── Dataset content ──
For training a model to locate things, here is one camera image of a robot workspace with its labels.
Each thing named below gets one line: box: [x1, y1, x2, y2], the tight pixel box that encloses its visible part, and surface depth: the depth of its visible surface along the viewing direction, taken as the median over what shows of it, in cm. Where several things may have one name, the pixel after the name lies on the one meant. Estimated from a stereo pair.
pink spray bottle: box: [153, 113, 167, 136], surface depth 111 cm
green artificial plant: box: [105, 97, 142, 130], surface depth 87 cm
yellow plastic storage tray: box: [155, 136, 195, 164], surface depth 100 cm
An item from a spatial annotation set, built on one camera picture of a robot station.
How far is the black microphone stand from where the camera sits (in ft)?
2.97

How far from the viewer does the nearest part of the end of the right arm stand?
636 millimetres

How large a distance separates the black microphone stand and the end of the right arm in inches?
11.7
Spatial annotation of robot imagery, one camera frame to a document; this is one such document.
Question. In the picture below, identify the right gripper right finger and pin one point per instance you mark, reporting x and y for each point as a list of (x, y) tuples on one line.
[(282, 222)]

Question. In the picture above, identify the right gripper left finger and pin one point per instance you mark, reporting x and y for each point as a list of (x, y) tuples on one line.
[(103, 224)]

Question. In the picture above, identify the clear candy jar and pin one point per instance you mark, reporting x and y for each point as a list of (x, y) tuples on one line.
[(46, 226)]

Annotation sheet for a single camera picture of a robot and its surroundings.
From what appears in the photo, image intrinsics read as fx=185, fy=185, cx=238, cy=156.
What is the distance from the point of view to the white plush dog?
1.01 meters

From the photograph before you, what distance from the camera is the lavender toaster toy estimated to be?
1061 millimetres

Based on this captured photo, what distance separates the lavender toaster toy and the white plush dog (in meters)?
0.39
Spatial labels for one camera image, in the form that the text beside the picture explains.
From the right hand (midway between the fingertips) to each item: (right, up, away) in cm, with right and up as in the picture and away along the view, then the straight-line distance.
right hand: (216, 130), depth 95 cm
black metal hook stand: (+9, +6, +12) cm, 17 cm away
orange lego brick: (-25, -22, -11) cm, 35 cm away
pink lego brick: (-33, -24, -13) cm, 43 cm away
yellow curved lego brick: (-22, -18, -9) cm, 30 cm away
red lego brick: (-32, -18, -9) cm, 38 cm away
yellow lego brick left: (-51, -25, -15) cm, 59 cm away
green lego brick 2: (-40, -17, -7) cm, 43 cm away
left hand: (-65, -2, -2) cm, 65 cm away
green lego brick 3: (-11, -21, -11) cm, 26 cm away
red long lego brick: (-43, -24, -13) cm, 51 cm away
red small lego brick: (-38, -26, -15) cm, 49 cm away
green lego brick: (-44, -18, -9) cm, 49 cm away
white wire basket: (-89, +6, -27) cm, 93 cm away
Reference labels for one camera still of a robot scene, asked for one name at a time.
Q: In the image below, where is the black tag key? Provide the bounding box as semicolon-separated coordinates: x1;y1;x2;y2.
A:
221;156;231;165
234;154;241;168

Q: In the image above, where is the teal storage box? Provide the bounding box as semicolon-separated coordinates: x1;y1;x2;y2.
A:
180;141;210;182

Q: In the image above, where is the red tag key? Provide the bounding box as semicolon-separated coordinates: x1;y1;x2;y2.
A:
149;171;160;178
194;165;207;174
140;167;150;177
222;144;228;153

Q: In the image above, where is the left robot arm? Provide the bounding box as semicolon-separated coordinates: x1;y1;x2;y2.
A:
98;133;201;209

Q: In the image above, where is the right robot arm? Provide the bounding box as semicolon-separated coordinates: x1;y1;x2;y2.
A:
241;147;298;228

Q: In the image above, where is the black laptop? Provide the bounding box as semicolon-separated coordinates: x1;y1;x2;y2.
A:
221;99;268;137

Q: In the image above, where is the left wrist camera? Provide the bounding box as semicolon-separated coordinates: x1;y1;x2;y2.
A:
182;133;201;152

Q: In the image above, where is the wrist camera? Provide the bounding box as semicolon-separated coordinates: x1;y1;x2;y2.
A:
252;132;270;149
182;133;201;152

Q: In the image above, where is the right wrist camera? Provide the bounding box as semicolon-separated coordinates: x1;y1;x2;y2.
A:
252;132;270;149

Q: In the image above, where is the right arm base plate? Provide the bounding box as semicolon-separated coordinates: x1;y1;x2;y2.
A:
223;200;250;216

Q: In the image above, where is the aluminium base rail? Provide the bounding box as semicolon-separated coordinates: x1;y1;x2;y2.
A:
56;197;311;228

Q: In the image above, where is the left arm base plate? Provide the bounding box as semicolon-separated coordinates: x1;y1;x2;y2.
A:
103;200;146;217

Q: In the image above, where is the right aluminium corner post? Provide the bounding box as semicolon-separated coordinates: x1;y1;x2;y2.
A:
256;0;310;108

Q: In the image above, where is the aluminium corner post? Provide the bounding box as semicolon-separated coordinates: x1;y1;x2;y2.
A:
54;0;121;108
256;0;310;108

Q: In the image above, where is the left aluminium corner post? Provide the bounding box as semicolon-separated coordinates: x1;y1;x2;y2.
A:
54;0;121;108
───
◆ Problem requirements ◆
Make an exact copy of the listing shown above.

◆ Written answer ◆
For training a model to locate things, here is one camera image of a robot workspace with its labels.
Each thing named below gets one line: box: [x1, y1, x2, y2], the tight pixel box that encloses its visible part, and surface depth: the depth of its visible surface along the viewing direction, taken as the median over what shows of it, in cm. Where several things may have one name, the pixel after the name lies on the one meant. Estimated from a stereo pair.
pink spray bottle: box: [153, 113, 167, 136], surface depth 111 cm
green artificial plant: box: [105, 97, 142, 130], surface depth 87 cm
yellow plastic storage tray: box: [155, 136, 195, 164], surface depth 100 cm
An item from a spatial annotation set, built on one camera picture of a robot station.
How far is the black microphone stand from where the camera sits (in ft)?
2.97

How far from the viewer does the nearest part of the end of the right arm stand?
636 millimetres

How large a distance separates the black microphone stand and the end of the right arm in inches?
11.7
Spatial annotation of robot imagery, one camera frame to a document; this is one such document.
Question. In the picture below, identify the right gripper right finger and pin one point per instance you mark, reporting x and y for each point as a list of (x, y) tuples on one line.
[(282, 222)]

Question. In the picture above, identify the right gripper left finger and pin one point per instance you mark, reporting x and y for each point as a list of (x, y) tuples on one line.
[(103, 224)]

Question. In the picture above, identify the clear candy jar and pin one point per instance you mark, reporting x and y for each point as a list of (x, y) tuples on one line.
[(46, 226)]

Annotation sheet for a single camera picture of a robot and its surroundings.
From what appears in the photo, image intrinsics read as fx=185, fy=185, cx=238, cy=156.
What is the distance from the point of view to the white plush dog?
1.01 meters

From the photograph before you, what distance from the camera is the lavender toaster toy estimated to be?
1061 millimetres

Based on this captured photo, what distance separates the lavender toaster toy and the white plush dog (in meters)?
0.39
Spatial labels for one camera image, in the form that the text beside the picture explains.
From the right hand (midway between the fingertips) to each item: (right, up, away) in cm, with right and up as in the picture and away along the view, then the straight-line distance.
right hand: (216, 130), depth 95 cm
black metal hook stand: (+9, +6, +12) cm, 17 cm away
orange lego brick: (-25, -22, -11) cm, 35 cm away
pink lego brick: (-33, -24, -13) cm, 43 cm away
yellow curved lego brick: (-22, -18, -9) cm, 30 cm away
red lego brick: (-32, -18, -9) cm, 38 cm away
yellow lego brick left: (-51, -25, -15) cm, 59 cm away
green lego brick 2: (-40, -17, -7) cm, 43 cm away
left hand: (-65, -2, -2) cm, 65 cm away
green lego brick 3: (-11, -21, -11) cm, 26 cm away
red long lego brick: (-43, -24, -13) cm, 51 cm away
red small lego brick: (-38, -26, -15) cm, 49 cm away
green lego brick: (-44, -18, -9) cm, 49 cm away
white wire basket: (-89, +6, -27) cm, 93 cm away
Reference labels for one camera still of a robot scene, asked for one name at a time.
Q: In the image below, where is the black tag key? Provide the bounding box as semicolon-separated coordinates: x1;y1;x2;y2.
A:
221;156;231;165
234;154;241;168

Q: In the image above, where is the teal storage box? Provide the bounding box as semicolon-separated coordinates: x1;y1;x2;y2.
A:
180;141;210;182

Q: In the image above, where is the red tag key? Provide the bounding box as semicolon-separated coordinates: x1;y1;x2;y2.
A:
149;171;160;178
194;165;207;174
140;167;150;177
222;144;228;153

Q: In the image above, where is the left robot arm? Provide the bounding box as semicolon-separated coordinates: x1;y1;x2;y2.
A:
98;133;201;209

Q: In the image above, where is the right robot arm? Provide the bounding box as semicolon-separated coordinates: x1;y1;x2;y2.
A:
241;147;298;228

Q: In the image above, where is the black laptop? Provide the bounding box as semicolon-separated coordinates: x1;y1;x2;y2.
A:
221;99;268;137

Q: In the image above, where is the left wrist camera? Provide the bounding box as semicolon-separated coordinates: x1;y1;x2;y2.
A:
182;133;201;152

Q: In the image above, where is the wrist camera? Provide the bounding box as semicolon-separated coordinates: x1;y1;x2;y2.
A:
252;132;270;149
182;133;201;152

Q: In the image above, where is the right wrist camera? Provide the bounding box as semicolon-separated coordinates: x1;y1;x2;y2.
A:
252;132;270;149

Q: In the image above, where is the right arm base plate? Provide the bounding box as semicolon-separated coordinates: x1;y1;x2;y2.
A:
223;200;250;216

Q: In the image above, where is the aluminium base rail? Provide the bounding box as semicolon-separated coordinates: x1;y1;x2;y2.
A:
56;197;311;228

Q: In the image above, where is the left arm base plate? Provide the bounding box as semicolon-separated coordinates: x1;y1;x2;y2.
A:
103;200;146;217

Q: In the image above, where is the right aluminium corner post? Provide the bounding box as semicolon-separated coordinates: x1;y1;x2;y2.
A:
256;0;310;108

Q: In the image above, where is the aluminium corner post? Provide the bounding box as semicolon-separated coordinates: x1;y1;x2;y2.
A:
54;0;121;108
256;0;310;108

Q: In the image above, where is the left aluminium corner post? Provide the bounding box as semicolon-separated coordinates: x1;y1;x2;y2.
A:
54;0;121;108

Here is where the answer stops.